Let's carry out an experiment first, let's try unrolling the loop (C# implementation) and have a look what's going on:
private static IEnumerable<String> Unroll(int N) {
for (int i = 1; i <= N; i++) {
StringBuilder sb = new StringBuilder();
for (int j = i; j <= N; j += i) {
if (sb.Length > 0)
sb.Append(", ");
sb.Append(j);
}
yield return sb.ToString();
}
A test run with a small number (e.g. 16) reveals the picture
Console.Write(string.Join(Environment.NewLine, Unroll(16)));
Can you see the pattern, an exponential drop? It looks like N * log(N), right?

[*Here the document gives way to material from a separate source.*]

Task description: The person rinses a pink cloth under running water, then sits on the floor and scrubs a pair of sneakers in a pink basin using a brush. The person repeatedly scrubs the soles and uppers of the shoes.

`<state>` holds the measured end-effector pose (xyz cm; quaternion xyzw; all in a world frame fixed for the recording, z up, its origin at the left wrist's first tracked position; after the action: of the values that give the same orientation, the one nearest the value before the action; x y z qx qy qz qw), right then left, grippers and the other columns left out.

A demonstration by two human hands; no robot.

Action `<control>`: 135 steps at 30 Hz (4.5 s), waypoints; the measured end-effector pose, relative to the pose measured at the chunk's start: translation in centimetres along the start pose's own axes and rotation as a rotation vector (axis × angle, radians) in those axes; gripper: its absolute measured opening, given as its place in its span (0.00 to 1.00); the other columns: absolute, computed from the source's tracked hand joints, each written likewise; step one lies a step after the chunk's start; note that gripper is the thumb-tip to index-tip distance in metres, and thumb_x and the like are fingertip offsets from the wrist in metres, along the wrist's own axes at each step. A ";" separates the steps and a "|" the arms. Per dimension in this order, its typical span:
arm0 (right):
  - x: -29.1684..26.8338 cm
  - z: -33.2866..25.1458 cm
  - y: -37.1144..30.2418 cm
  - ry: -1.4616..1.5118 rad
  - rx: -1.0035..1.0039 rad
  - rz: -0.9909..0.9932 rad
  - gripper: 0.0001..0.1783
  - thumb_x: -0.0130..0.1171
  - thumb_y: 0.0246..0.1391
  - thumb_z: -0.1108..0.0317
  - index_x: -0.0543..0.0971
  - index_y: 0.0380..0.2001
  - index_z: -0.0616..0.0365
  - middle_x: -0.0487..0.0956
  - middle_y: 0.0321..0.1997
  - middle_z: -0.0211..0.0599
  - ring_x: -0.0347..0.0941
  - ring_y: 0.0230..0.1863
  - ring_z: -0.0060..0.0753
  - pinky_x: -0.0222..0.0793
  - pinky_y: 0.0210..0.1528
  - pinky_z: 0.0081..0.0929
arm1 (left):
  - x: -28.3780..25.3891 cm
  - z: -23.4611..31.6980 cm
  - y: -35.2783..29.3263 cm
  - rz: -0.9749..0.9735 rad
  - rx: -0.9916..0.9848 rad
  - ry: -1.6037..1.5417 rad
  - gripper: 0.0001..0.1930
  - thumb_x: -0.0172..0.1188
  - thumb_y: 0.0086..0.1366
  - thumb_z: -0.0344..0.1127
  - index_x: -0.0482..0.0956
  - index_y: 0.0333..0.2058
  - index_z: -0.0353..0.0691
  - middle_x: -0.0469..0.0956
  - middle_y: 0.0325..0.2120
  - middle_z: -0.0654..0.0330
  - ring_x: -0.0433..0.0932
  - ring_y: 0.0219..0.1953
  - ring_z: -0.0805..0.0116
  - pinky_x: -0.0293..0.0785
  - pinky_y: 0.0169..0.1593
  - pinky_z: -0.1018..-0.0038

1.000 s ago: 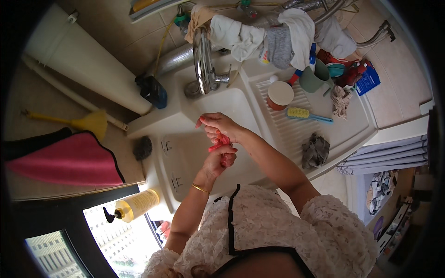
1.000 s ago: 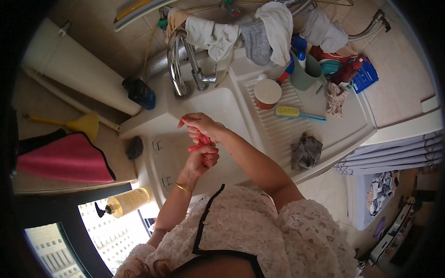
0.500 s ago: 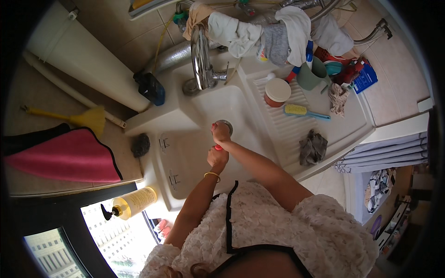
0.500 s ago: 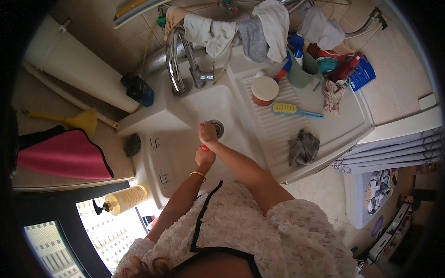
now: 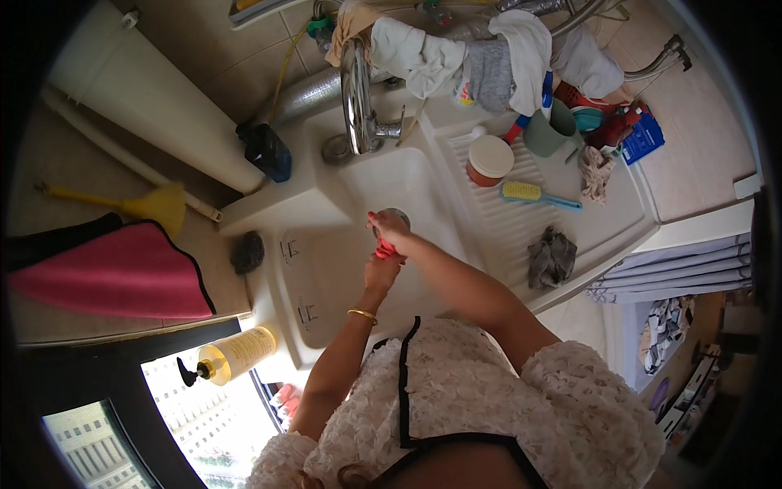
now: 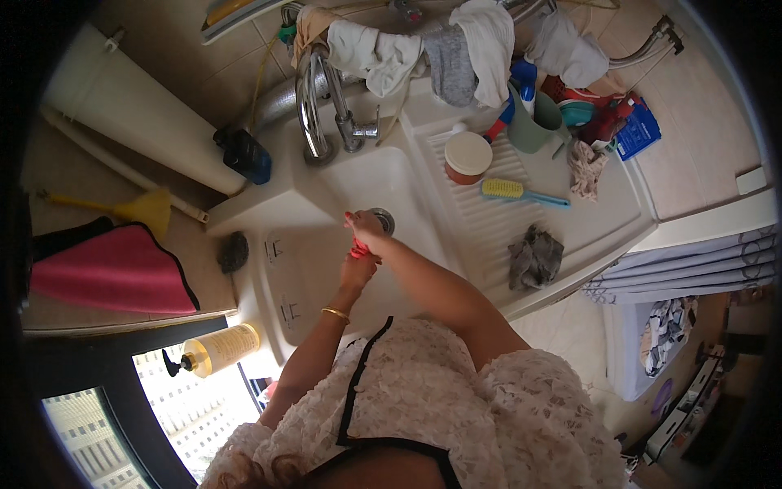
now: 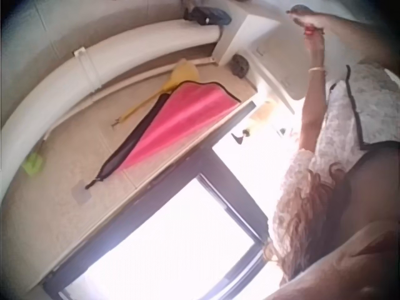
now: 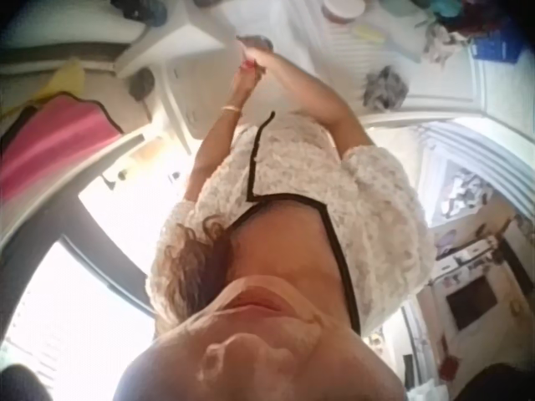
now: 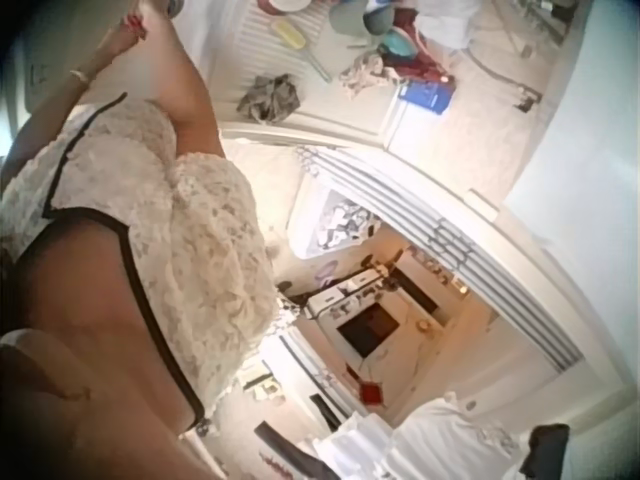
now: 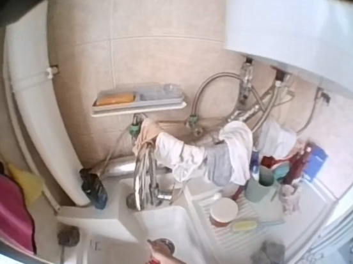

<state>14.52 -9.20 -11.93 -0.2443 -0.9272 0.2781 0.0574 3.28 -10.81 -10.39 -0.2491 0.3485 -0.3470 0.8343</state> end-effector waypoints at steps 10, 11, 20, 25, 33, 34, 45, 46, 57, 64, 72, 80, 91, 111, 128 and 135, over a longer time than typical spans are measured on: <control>1.1 -11.9 -10.7 0.930 0.037 -1.257 0.43 0.41 0.60 0.36 0.55 0.66 0.57 0.77 0.41 0.44 0.75 0.45 0.44 0.68 0.55 0.46 | -2.2 8.7 -8.7 -1.357 0.254 -1.393 0.11 0.60 0.58 0.44 0.69 0.25 0.48 0.65 0.12 0.73 0.61 0.13 0.76 0.53 0.19 0.78; 1.1 -12.2 -11.7 0.998 0.003 -1.227 0.45 0.36 0.60 0.34 0.50 0.68 0.57 0.75 0.34 0.40 0.75 0.44 0.44 0.68 0.52 0.44 | -2.3 8.7 -9.0 -1.360 0.271 -1.420 0.11 0.60 0.58 0.44 0.69 0.25 0.49 0.66 0.12 0.74 0.62 0.13 0.76 0.53 0.19 0.78; 0.8 -16.5 -12.8 0.536 -0.237 -1.222 0.24 0.48 0.63 0.62 0.65 0.60 0.61 0.62 0.17 0.22 0.59 0.23 0.17 0.60 0.31 0.20 | -3.9 8.8 -12.5 -1.404 0.095 -1.620 0.11 0.57 0.60 0.43 0.69 0.23 0.47 0.61 0.09 0.71 0.57 0.13 0.76 0.51 0.20 0.77; 1.4 -16.5 -13.1 0.352 -0.102 -0.793 0.14 0.45 0.66 0.63 0.74 0.44 0.62 0.58 0.11 0.21 0.51 0.12 0.15 0.52 0.18 0.17 | -4.6 8.7 -11.4 -0.902 0.094 -1.147 0.12 0.57 0.59 0.37 0.65 0.19 0.50 0.58 0.08 0.71 0.54 0.11 0.77 0.49 0.18 0.78; 2.3 -11.4 -9.6 0.177 -0.194 -0.326 0.14 0.43 0.65 0.66 0.75 0.36 0.65 0.62 0.11 0.29 0.54 0.09 0.19 0.51 0.11 0.24 | -2.9 2.9 -3.9 -0.077 0.225 -0.512 0.08 0.61 0.53 0.35 0.74 0.21 0.41 0.73 0.14 0.63 0.70 0.17 0.74 0.62 0.19 0.72; 2.3 -10.4 -9.0 0.142 -0.193 -0.271 0.14 0.43 0.65 0.66 0.75 0.36 0.65 0.63 0.11 0.29 0.54 0.08 0.19 0.51 0.11 0.25 | -2.5 1.9 -2.7 0.034 0.276 -0.423 0.08 0.61 0.54 0.36 0.75 0.22 0.40 0.75 0.16 0.59 0.74 0.20 0.70 0.66 0.22 0.69; 0.3 5.3 2.2 0.095 -0.044 0.514 0.12 0.50 0.56 0.68 0.82 0.27 0.60 0.80 0.26 0.39 0.74 0.25 0.35 0.70 0.30 0.32 | 0.7 0.1 0.2 0.296 0.178 0.469 0.14 0.55 0.58 0.42 0.81 0.32 0.37 0.81 0.33 0.45 0.81 0.38 0.48 0.77 0.42 0.61; 0.7 5.5 1.5 0.102 0.035 0.528 0.11 0.51 0.54 0.68 0.82 0.26 0.59 0.81 0.29 0.40 0.75 0.29 0.36 0.71 0.33 0.33 | 0.5 -0.4 0.3 0.285 0.169 0.513 0.15 0.56 0.57 0.44 0.82 0.32 0.39 0.81 0.33 0.46 0.81 0.38 0.49 0.77 0.42 0.61; 1.9 0.5 1.7 0.176 0.088 -0.288 0.18 0.61 0.55 0.57 0.77 0.31 0.65 0.78 0.24 0.40 0.76 0.23 0.35 0.73 0.30 0.30 | -2.1 -1.2 0.4 0.379 0.269 0.374 0.14 0.61 0.51 0.38 0.80 0.36 0.38 0.82 0.30 0.52 0.83 0.33 0.56 0.78 0.34 0.63; 0.9 -4.6 -1.2 -0.254 -0.491 -0.754 0.28 0.54 0.60 0.53 0.67 0.59 0.54 0.76 0.51 0.41 0.72 0.55 0.39 0.67 0.55 0.32 | -9.3 -1.6 -3.7 -0.161 0.196 -0.409 0.09 0.62 0.48 0.28 0.79 0.32 0.38 0.74 0.19 0.64 0.71 0.18 0.78 0.62 0.17 0.80; 3.4 -0.2 -7.5 0.426 0.349 -0.602 0.41 0.62 0.52 0.58 0.55 0.65 0.52 0.69 0.58 0.46 0.68 0.58 0.40 0.68 0.55 0.44 | -10.4 -4.6 -3.4 0.117 0.087 -0.224 0.05 0.60 0.48 0.27 0.78 0.27 0.38 0.69 0.12 0.68 0.67 0.11 0.77 0.60 0.14 0.78; -0.1 -10.4 -12.9 0.111 -0.614 -0.285 0.25 0.62 0.46 0.77 0.71 0.51 0.60 0.76 0.45 0.35 0.73 0.47 0.25 0.71 0.50 0.26 | -10.4 3.5 -7.6 -0.234 0.543 -0.410 0.29 0.66 0.53 0.32 0.67 0.53 0.32 0.75 0.44 0.53 0.77 0.40 0.68 0.76 0.37 0.72; -5.6 1.4 -8.1 -0.500 -0.521 0.376 0.17 0.61 0.46 0.73 0.72 0.41 0.57 0.77 0.29 0.40 0.74 0.28 0.32 0.71 0.34 0.30 | -3.4 -5.1 1.8 -0.166 0.535 0.206 0.44 0.69 0.52 0.42 0.55 0.64 0.40 0.49 0.66 0.50 0.58 0.63 0.46 0.54 0.65 0.52; -4.7 -11.1 -15.2 0.692 -0.392 -0.391 0.29 0.58 0.51 0.70 0.66 0.58 0.60 0.75 0.50 0.38 0.72 0.48 0.28 0.71 0.45 0.28 | -8.8 6.7 -9.8 0.145 0.762 -0.306 0.16 0.59 0.60 0.21 0.68 0.46 0.35 0.74 0.30 0.62 0.72 0.25 0.76 0.71 0.28 0.78; -12.7 -13.2 -17.8 0.488 -0.516 0.081 0.19 0.58 0.56 0.70 0.73 0.51 0.60 0.75 0.36 0.24 0.62 0.24 0.09 0.55 0.21 0.12 | -15.7 5.6 -11.8 -0.070 0.782 -0.201 0.23 0.69 0.52 0.25 0.72 0.47 0.36 0.74 0.41 0.60 0.74 0.41 0.72 0.74 0.47 0.75; -7.1 -14.6 -18.1 0.408 -0.438 -0.310 0.20 0.55 0.55 0.74 0.73 0.52 0.60 0.79 0.40 0.29 0.70 0.29 0.13 0.62 0.28 0.13 | -12.6 5.6 -11.1 0.041 0.963 0.266 0.31 0.74 0.47 0.31 0.71 0.50 0.37 0.74 0.44 0.56 0.74 0.49 0.63 0.72 0.52 0.70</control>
<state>16.68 -18.67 10.36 -0.1574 -0.9605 0.0055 0.2295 -3.47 -7.37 5.61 0.2176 0.2568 -0.4809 0.8096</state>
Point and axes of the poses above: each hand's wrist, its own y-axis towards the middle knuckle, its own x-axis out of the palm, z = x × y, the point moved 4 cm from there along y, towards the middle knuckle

1, 2, 3, 4, 5, 6, 7, 8, 9, 10, 11, 12, 13, 14, 15, 16
2, 4, 6, 8, 10, 12, 14, 16
3, 6, 9, 12, 15
4, 8, 12, 16
5, 10, 15
6, 12
7, 14
8, 16
9
10
11
12
13
14
15
16
Now it's time for the paper and pencil: we have (for large N)
N / 1 items (step == 1) +
N / 2 items (step == 2) +
N / 3 items (step == 3) +
...
N / N items (step == N)
------------------------------
N * (1 + 1/2 + ... + 1/N) =
N * H(N) =
O(N * log(N)) // Harmonic sum H(N) gives log(N)
More accurate estimation
H(N) = ln(N) + gamma + 1/(2*N) + ...
where
ln() - natural logarithm
gamma - Euler–Mascheroni constant (0.5772156649...)
gives you for N == 1e6 about 14.4e6 loops which is, in fact, a bit overestimated; the actual count is 13970034 (14.0e6) since when aproximating with Harmonic series we did't take integer division (each k/N should be integer, i.e. not k/N, but floor(k/N)) into account.